----- DATASET EXCERPT

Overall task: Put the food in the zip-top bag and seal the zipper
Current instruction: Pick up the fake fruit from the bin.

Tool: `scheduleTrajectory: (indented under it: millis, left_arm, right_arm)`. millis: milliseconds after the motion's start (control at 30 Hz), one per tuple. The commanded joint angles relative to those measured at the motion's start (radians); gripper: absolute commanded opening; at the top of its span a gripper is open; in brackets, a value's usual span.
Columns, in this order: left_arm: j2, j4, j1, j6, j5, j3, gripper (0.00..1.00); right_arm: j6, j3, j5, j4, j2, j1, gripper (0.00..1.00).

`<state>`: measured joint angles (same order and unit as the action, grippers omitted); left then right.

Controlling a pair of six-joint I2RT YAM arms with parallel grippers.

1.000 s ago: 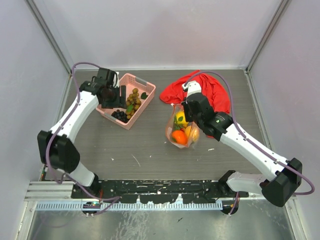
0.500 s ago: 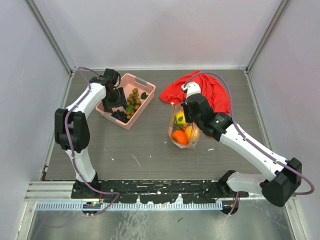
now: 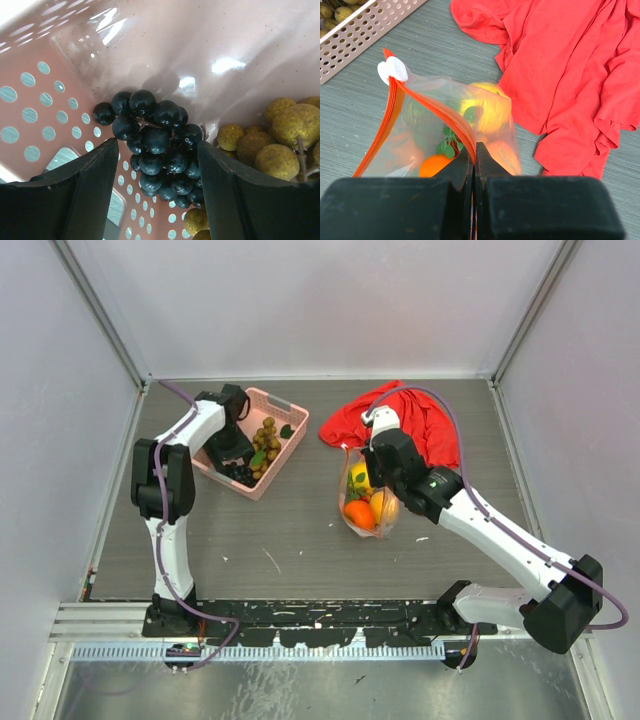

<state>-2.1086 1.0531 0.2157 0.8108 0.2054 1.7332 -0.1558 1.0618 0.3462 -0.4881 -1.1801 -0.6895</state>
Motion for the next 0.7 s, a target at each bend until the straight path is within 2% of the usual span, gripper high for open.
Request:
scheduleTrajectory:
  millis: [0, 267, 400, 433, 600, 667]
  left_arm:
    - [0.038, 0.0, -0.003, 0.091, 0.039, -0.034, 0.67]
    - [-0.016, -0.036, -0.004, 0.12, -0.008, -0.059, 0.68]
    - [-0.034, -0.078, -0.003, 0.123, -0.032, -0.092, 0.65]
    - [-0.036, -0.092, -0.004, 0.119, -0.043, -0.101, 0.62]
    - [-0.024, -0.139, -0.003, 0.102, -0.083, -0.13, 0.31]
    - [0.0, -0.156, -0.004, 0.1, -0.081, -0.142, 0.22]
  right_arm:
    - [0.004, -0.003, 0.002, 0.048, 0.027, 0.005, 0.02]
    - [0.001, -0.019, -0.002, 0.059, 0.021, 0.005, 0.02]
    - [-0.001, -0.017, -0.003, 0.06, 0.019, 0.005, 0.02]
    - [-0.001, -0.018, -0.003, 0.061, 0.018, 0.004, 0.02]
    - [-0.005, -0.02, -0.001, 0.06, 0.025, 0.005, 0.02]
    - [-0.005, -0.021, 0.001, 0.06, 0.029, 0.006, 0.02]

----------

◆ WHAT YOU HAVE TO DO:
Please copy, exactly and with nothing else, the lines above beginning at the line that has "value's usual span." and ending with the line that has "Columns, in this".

◆ RESPONSE:
Tool: `scheduleTrajectory: (indented under it: millis, left_arm, right_arm)`. millis: milliseconds after the motion's start (control at 30 Hz), one per tuple. The commanded joint angles relative to those measured at the motion's start (radians); gripper: absolute commanded opening; at the top of its span a gripper is open; in brackets, a value's usual span.
Columns, in this order: left_arm: j2, j4, j1, j6, j5, j3, gripper (0.00..1.00); right_arm: j6, j3, j5, j4, j2, j1, gripper (0.00..1.00).

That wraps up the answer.